関根さんが他界されたのは実は同店で働いていた実娘から電話で聞いた。何故なら、秋葉原のカレーハウスは予定通りに開店しないし、かと言って、松戸のルンルン洋酒館は閉まったままで、カレーハウスの開店祝いを懐に認めていた私は非常に困ってしまっていたからだ。そこで、野田の家の電話番号を調べて、電話をした訳だ。
電話を受けた方々の様子が変で、何だろう?何かあったのだろうか?と思いつつも、私の名前と電話番号をお知らせし、一度電話を切った。実娘さんから折り返しの電話があった。その際にお父さんが他界された事を知り、ちょうどお通夜と葬儀の手配中だったらしい。これは非常にショッキングだった。
情報ソース
このページのカレーハウスに関する記述はルンルンで何度もお会いした故高橋一晃様(高橋製粉元会長)からの情報に基づいて書かれている。カレーハウスの一件に関しては、高橋さんと電話でお話した内容である。又、ルンルン洋酒館の売却に当たっては、高橋さんがフォローに入って色々と面倒を見てくれたそうである。

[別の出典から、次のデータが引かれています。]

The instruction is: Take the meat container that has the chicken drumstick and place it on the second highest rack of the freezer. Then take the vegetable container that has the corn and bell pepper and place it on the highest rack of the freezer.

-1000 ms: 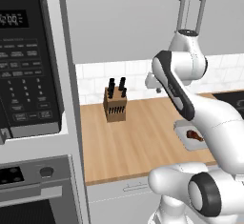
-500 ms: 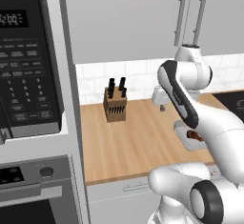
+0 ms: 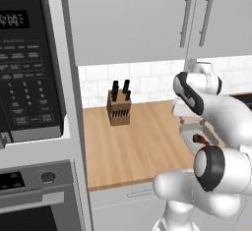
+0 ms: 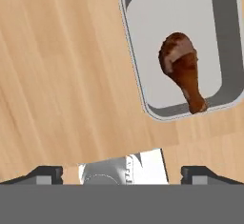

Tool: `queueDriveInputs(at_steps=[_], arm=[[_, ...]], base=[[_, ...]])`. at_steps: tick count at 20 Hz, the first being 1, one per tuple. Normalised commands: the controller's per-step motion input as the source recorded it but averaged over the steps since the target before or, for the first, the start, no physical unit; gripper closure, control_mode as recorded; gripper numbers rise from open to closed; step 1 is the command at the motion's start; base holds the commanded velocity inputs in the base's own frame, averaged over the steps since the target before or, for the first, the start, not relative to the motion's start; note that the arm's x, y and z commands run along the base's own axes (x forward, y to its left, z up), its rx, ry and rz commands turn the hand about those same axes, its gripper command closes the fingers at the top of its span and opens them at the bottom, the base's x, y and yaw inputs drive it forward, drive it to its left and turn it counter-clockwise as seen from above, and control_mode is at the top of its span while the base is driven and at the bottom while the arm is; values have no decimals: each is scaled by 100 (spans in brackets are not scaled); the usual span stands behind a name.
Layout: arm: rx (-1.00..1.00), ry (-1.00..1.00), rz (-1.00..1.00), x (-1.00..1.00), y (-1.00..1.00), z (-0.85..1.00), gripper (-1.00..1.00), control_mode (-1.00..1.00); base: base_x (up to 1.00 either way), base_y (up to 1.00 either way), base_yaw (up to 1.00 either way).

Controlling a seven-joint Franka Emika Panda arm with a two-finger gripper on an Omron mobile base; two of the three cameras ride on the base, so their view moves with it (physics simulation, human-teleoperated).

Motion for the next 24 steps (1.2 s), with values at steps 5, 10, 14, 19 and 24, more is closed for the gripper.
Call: queueDriveInputs(at_steps=[5, 10, 14, 19, 24], arm=[[0, 26, -11, 87, -65, -49, -100, -100], [0, 18, -11, 31, -40, -59, -100, -100], [0, 8, -15, -7, -44, -80, -100, -100], [0, 5, -16, -20, -46, -69, -100, -100], [3, 0, -9, -39, -27, -4, -100, -100]], base=[[0, 0, 0], [0, 0, 0], [0, 0, 0], [0, 0, 0], [0, 0, 0]])
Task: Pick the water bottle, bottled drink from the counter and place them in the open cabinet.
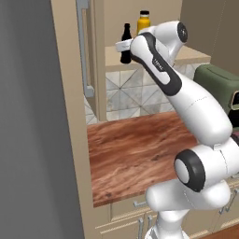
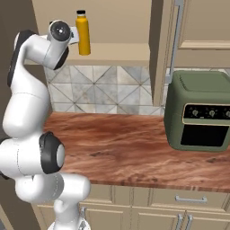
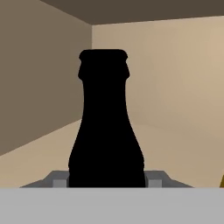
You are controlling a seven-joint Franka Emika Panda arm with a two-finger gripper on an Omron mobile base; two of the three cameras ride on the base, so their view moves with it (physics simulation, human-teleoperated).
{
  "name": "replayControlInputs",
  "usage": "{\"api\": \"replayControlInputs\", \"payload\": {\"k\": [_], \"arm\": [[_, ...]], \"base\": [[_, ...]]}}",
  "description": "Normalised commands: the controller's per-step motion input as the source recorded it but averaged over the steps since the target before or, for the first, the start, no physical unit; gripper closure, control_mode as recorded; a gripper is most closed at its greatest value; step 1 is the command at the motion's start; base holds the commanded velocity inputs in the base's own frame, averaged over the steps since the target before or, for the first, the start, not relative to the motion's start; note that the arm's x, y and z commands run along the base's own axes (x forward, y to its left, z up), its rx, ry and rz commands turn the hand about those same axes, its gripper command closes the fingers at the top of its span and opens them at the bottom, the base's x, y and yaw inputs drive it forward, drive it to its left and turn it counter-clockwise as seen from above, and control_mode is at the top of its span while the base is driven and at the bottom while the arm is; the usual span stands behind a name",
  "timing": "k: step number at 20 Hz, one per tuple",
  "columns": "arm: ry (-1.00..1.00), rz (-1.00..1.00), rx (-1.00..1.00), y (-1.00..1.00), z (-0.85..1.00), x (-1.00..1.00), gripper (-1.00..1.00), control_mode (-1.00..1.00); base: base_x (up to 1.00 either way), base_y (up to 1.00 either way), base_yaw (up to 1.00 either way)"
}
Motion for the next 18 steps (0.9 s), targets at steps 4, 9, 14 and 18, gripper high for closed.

故高橋一晃様とは、その後洋風居酒屋阿比留でもお会いする事になり、松戸まつりの時は、立ち話もした。秘書であったS女史と先日立ち話したら、二年前に高橋さんが他界されていた事を知った。という事は2022年頃という事になるのだろうか?故高橋一晃様とお近づきになれたのは、秘書であったS女史の存在が大きい。S女史とは魚処吉泉との出会いから始まっている。S女史様、ありがとうございます。
古き良き時代に思いを馳せれば
傾けたグラスの向こうに
あなたの顔が見え隠れ
最後に
この「ルンルン洋酒館 幻の店」は松戸行脚2007において作成、2008年10月、暫く閉じていたが、2024年7月19日再び内容を大幅に修正、加筆しリメークした。